§ **DATASET CONTENT**

↓↓↓

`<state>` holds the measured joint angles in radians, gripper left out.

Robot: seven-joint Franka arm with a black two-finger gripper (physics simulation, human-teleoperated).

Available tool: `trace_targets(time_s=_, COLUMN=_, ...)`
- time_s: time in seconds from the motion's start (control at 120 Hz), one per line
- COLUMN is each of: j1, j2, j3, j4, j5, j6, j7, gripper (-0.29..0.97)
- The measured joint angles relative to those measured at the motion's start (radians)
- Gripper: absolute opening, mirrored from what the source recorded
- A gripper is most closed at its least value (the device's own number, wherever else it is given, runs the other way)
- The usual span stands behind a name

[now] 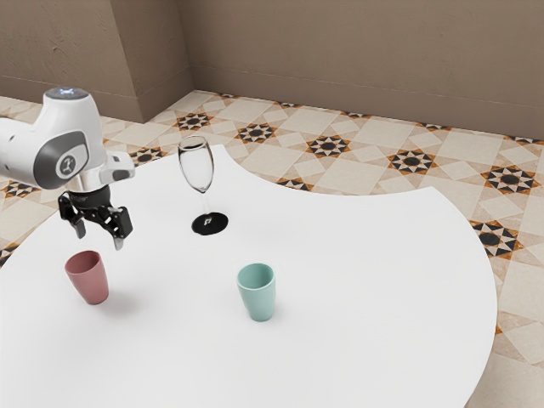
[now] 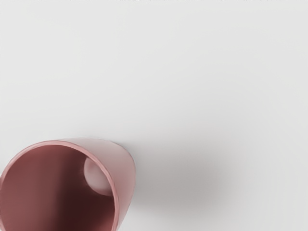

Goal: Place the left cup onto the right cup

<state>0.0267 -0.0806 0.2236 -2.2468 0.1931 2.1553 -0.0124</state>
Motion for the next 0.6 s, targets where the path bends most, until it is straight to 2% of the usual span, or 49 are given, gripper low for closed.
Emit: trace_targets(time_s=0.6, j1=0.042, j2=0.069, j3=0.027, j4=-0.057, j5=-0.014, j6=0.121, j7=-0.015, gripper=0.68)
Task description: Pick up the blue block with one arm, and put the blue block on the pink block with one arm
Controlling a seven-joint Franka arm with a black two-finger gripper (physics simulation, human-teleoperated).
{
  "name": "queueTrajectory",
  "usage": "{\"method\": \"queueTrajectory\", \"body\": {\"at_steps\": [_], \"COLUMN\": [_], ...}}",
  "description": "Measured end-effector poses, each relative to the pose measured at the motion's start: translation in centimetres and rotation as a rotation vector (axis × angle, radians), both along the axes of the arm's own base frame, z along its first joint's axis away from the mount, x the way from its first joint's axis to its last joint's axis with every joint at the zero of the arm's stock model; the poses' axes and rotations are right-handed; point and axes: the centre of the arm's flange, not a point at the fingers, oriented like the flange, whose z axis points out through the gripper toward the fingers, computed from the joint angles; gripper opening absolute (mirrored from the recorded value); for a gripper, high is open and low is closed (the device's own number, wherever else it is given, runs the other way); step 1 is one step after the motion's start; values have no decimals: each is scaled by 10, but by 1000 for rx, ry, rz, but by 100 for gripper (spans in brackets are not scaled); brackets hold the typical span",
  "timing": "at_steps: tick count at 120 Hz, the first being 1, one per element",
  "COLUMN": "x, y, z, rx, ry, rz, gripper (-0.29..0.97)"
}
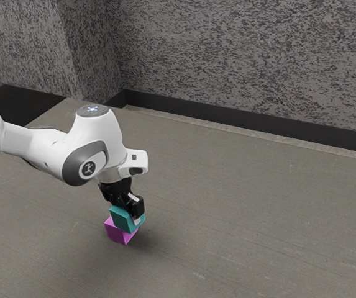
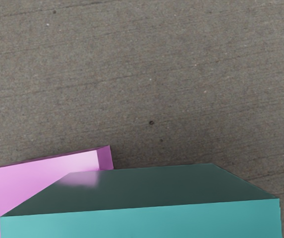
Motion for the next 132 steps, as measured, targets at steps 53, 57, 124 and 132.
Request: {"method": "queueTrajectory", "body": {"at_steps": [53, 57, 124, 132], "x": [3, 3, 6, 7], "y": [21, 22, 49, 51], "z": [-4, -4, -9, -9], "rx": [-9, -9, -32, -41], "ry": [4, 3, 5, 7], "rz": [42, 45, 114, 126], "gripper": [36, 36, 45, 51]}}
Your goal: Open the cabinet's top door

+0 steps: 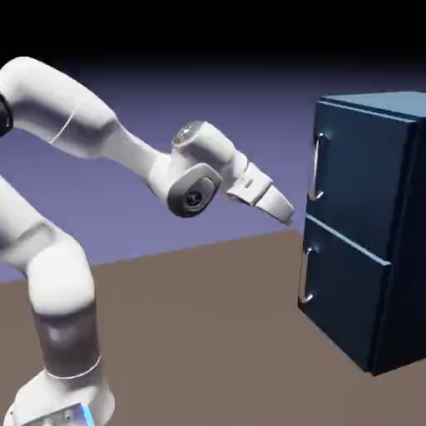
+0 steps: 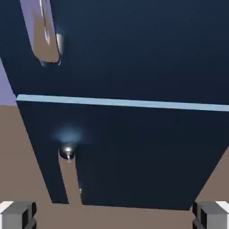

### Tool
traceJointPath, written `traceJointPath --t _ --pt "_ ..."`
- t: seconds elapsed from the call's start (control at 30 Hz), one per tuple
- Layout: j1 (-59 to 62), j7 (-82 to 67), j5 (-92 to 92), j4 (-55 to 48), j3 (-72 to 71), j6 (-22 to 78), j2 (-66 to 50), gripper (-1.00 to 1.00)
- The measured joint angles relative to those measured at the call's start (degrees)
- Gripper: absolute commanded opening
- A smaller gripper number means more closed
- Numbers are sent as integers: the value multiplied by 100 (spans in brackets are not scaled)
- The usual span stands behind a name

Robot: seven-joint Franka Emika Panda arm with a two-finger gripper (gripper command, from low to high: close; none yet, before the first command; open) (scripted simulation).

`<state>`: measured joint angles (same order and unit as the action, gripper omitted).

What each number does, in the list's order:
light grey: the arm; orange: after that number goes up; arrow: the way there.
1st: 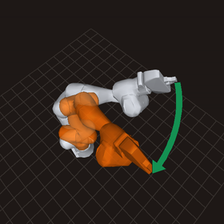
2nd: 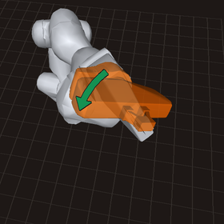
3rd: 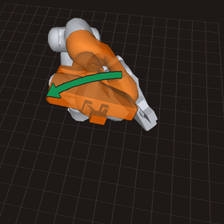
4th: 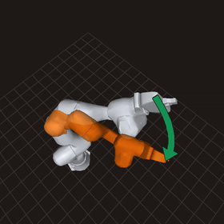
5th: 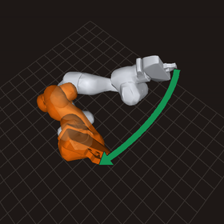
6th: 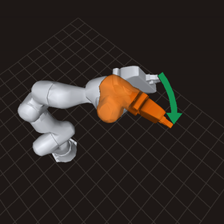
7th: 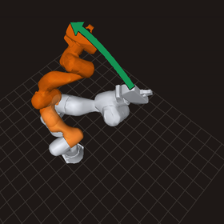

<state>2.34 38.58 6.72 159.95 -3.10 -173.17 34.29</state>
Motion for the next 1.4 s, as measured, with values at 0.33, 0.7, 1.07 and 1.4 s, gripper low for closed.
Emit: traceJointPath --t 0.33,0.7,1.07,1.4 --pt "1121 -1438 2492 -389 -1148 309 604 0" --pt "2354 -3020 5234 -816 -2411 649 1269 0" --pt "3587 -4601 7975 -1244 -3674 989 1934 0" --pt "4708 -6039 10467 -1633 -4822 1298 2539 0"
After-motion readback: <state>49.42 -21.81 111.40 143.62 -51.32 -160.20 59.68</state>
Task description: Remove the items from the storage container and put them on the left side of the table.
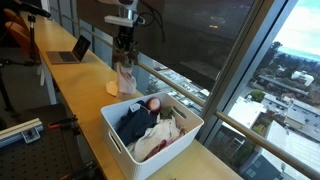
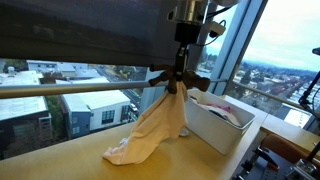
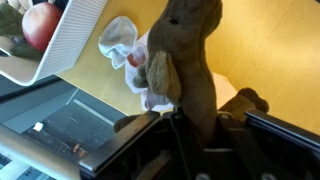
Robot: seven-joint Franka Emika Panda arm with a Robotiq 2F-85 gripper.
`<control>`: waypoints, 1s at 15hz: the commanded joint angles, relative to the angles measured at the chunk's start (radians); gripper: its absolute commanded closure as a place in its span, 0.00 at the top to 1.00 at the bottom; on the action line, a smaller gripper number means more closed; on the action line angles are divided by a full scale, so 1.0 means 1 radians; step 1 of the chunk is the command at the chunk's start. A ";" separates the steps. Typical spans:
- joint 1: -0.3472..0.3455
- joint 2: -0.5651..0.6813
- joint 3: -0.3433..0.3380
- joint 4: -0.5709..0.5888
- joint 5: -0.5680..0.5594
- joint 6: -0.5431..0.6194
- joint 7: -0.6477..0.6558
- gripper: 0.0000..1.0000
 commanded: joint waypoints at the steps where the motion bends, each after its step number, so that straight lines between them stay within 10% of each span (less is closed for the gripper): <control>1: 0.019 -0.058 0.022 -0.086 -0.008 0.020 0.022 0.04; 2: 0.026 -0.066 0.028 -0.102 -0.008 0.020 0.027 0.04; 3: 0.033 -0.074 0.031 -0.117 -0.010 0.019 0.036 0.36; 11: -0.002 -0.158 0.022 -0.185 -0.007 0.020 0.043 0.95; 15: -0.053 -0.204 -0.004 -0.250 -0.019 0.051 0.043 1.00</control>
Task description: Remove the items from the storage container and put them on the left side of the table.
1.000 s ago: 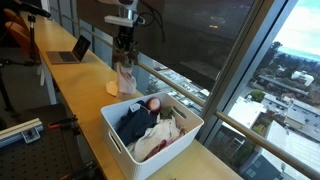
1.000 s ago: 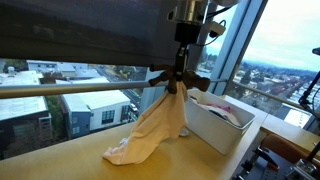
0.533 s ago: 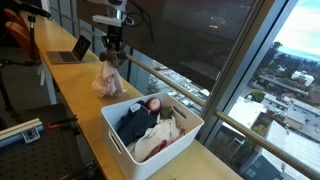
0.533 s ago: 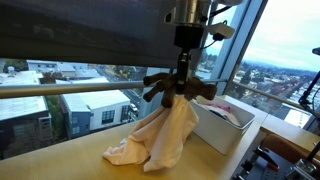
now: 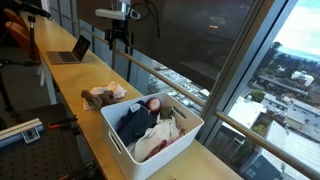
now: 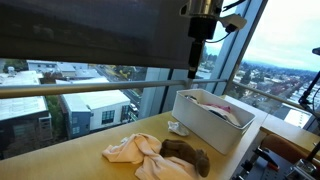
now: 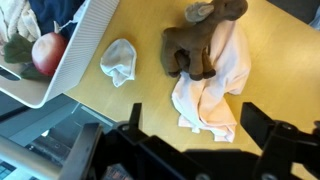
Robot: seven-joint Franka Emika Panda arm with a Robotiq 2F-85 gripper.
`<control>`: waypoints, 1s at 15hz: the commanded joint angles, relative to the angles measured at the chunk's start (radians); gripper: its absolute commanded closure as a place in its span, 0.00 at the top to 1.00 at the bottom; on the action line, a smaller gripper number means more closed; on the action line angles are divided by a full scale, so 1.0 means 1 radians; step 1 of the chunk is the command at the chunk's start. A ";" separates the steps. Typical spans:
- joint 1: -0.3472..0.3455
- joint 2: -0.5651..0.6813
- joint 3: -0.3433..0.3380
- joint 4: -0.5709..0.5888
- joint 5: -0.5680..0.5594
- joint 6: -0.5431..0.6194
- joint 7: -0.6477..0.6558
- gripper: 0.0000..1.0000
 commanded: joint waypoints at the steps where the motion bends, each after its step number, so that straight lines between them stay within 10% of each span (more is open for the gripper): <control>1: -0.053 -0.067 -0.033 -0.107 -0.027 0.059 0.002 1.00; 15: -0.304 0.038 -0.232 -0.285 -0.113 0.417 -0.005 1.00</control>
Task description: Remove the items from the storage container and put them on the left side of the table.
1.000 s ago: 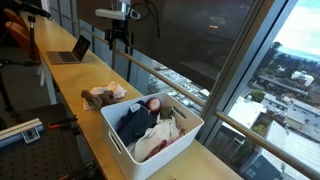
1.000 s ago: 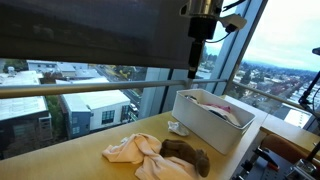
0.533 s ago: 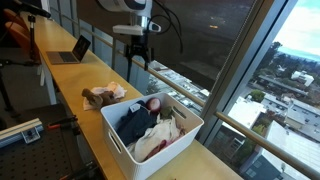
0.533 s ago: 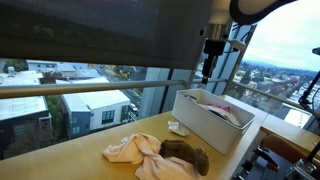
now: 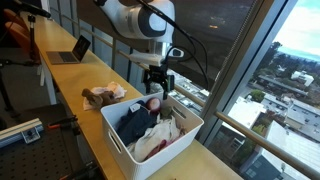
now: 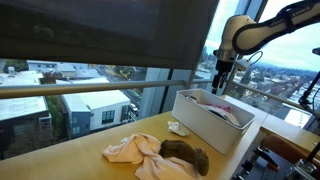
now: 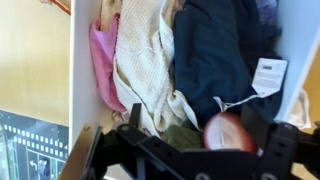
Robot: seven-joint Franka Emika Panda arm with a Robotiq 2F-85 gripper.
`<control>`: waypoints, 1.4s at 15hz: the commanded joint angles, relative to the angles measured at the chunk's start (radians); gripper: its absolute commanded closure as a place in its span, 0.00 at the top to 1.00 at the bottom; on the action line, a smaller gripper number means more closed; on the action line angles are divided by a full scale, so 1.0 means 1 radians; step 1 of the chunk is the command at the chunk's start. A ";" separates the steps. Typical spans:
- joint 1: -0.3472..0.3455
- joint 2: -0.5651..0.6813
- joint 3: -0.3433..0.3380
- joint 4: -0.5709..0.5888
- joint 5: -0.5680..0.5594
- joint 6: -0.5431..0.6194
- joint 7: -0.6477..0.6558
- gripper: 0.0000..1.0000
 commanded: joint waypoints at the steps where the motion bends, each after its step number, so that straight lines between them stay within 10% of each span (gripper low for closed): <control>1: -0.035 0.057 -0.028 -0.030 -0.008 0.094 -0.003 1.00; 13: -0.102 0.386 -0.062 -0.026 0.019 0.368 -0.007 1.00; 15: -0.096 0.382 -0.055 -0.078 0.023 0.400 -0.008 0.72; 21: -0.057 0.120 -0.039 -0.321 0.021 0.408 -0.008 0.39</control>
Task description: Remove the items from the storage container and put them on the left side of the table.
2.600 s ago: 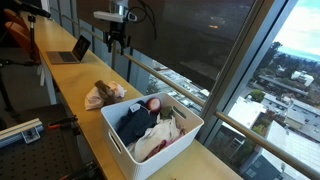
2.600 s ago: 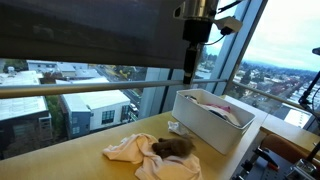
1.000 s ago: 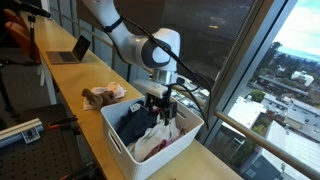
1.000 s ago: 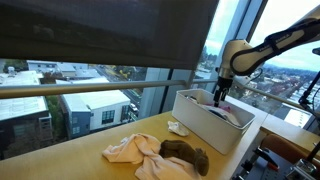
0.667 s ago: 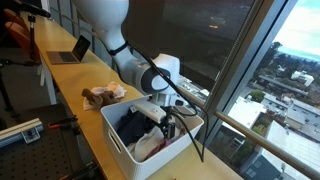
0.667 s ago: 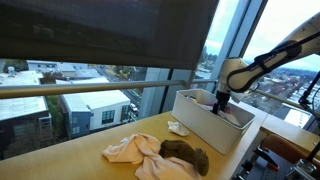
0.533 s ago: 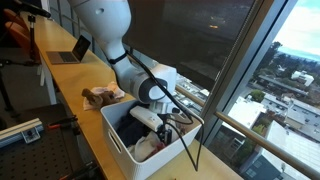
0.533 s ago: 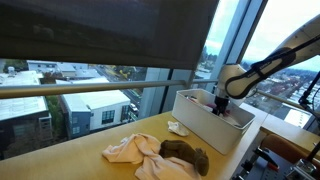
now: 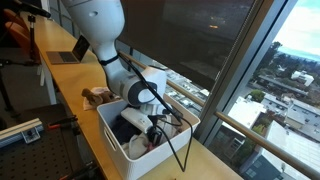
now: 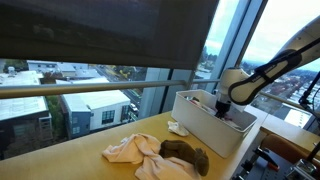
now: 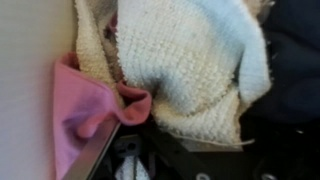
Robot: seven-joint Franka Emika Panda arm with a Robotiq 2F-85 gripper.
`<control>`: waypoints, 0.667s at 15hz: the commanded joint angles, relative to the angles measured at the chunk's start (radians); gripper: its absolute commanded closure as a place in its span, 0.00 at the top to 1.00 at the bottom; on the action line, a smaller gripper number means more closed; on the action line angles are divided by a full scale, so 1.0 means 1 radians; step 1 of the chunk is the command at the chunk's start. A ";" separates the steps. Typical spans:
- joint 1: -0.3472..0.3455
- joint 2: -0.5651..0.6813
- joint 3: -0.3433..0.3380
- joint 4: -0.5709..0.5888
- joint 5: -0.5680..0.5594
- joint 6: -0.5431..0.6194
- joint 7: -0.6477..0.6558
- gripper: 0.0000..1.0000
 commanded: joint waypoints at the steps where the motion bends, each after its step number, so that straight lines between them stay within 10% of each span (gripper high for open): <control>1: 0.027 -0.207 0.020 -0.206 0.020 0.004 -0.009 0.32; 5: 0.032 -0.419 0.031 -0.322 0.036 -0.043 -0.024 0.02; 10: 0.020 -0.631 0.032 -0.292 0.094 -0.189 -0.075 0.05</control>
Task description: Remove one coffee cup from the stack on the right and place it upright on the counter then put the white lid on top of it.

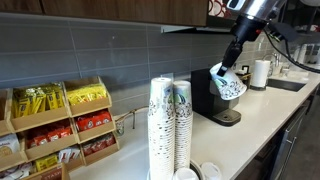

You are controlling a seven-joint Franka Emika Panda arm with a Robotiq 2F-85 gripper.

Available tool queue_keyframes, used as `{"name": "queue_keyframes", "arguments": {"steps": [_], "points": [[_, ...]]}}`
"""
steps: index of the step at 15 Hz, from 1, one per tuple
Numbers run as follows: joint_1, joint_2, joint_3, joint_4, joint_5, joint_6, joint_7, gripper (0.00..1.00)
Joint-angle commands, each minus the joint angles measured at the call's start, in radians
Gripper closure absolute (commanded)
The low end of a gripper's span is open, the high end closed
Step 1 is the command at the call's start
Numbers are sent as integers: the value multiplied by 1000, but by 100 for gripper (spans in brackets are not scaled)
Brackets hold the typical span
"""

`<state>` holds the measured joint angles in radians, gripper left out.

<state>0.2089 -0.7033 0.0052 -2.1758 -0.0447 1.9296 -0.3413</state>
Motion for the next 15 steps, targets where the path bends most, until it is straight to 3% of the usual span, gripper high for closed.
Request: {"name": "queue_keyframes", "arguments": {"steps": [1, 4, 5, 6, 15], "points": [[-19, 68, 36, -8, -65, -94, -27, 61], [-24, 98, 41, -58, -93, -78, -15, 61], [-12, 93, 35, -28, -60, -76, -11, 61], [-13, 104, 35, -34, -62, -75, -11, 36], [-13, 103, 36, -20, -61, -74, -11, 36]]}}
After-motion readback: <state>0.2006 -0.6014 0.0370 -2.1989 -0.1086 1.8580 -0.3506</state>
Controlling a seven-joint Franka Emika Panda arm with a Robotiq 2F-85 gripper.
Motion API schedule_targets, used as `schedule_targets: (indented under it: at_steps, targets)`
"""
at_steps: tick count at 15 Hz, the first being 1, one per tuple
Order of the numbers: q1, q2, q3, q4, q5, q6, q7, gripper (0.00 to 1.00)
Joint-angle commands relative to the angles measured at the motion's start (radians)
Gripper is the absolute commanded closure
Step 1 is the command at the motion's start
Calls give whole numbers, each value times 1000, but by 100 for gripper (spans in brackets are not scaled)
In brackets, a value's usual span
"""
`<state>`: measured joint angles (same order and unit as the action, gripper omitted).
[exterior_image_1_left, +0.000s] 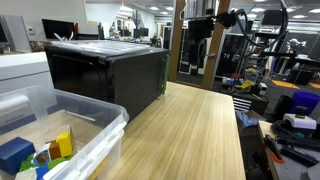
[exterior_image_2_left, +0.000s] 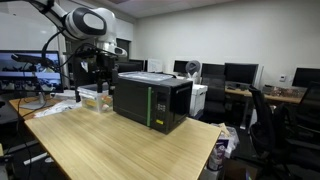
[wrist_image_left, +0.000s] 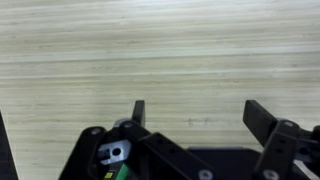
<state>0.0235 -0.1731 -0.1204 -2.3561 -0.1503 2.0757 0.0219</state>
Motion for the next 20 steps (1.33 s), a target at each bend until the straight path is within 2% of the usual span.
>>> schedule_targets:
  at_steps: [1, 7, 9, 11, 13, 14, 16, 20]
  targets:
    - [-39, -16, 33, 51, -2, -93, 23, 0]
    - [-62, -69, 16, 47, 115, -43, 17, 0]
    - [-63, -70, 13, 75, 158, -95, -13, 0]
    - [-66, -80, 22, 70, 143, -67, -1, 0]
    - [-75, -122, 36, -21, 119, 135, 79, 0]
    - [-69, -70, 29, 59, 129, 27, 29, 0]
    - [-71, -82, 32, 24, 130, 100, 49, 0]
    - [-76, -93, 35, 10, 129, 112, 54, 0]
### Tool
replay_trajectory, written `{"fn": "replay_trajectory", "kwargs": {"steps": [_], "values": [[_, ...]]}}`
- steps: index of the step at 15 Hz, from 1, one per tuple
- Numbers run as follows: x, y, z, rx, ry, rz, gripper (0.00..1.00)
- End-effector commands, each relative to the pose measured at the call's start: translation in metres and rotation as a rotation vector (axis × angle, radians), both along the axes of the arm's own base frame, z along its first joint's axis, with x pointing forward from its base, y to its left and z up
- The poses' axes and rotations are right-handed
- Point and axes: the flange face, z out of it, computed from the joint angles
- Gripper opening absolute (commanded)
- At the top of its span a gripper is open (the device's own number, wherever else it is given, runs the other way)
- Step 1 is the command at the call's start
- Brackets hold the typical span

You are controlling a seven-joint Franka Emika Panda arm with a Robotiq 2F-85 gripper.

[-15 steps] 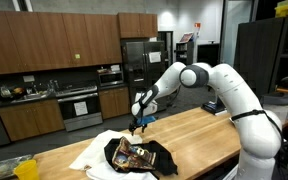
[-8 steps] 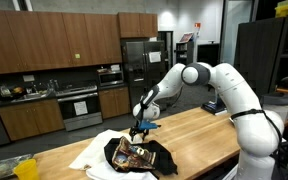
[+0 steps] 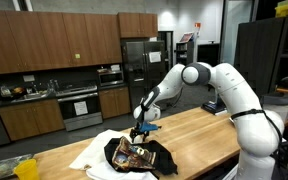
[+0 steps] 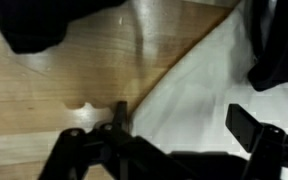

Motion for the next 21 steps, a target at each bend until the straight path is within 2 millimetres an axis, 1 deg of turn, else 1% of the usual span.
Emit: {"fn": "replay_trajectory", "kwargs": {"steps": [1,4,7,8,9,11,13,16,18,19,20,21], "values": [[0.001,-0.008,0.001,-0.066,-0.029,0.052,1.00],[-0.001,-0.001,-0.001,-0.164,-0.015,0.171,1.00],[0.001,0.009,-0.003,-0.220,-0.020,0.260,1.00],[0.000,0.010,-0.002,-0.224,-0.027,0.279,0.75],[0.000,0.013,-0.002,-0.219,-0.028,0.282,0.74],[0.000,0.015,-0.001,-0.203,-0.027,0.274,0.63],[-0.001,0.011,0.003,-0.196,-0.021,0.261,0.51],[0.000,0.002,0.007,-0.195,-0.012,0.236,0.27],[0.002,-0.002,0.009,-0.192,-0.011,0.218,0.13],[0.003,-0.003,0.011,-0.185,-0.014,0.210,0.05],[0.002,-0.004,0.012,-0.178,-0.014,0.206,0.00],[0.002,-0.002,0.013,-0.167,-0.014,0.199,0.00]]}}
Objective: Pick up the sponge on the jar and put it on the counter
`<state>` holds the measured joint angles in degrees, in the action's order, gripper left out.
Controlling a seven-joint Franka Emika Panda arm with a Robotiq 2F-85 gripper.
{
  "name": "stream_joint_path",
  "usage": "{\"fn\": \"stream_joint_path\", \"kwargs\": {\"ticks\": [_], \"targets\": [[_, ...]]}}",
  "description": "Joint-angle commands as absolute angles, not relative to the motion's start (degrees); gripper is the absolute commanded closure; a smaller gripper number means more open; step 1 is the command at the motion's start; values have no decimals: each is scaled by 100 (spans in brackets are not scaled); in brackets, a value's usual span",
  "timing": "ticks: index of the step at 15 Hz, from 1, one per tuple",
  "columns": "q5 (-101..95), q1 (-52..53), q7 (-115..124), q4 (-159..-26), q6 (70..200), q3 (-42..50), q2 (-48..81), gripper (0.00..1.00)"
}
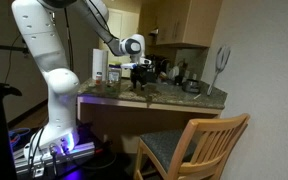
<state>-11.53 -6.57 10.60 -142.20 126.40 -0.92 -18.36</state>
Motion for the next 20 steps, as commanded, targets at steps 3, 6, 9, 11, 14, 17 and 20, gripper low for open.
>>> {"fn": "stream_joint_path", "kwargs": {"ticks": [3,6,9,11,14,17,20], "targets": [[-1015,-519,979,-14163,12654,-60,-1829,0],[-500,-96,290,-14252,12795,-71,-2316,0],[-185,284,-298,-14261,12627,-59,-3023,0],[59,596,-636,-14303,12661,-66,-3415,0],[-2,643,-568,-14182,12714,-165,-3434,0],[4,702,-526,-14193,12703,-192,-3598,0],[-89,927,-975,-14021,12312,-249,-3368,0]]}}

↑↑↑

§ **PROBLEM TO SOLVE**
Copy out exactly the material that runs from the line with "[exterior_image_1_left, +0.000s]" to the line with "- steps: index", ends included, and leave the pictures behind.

§ **OUTPUT OF THE TASK**
[exterior_image_1_left, +0.000s] 
[exterior_image_2_left, +0.000s] 
[wrist_image_left, +0.000s] 
<state>0.0235 -0.1731 -0.1204 -2.3561 -0.1503 2.0757 0.0219</state>
Motion for the next 20 steps (1.33 s), a target at each bend until the straight path is within 2% of the usual span.
>>> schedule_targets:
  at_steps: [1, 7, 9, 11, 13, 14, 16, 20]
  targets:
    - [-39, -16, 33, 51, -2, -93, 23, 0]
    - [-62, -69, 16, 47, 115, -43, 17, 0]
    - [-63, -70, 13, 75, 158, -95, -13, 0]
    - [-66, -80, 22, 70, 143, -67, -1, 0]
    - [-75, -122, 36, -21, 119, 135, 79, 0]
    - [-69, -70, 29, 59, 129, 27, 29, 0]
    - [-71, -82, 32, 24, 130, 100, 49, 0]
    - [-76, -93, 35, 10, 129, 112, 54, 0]
### Tool
replay_trajectory, written `{"fn": "replay_trajectory", "kwargs": {"steps": [_], "values": [[_, ...]]}}`
- steps: index of the step at 15 Hz, from 1, one per tuple

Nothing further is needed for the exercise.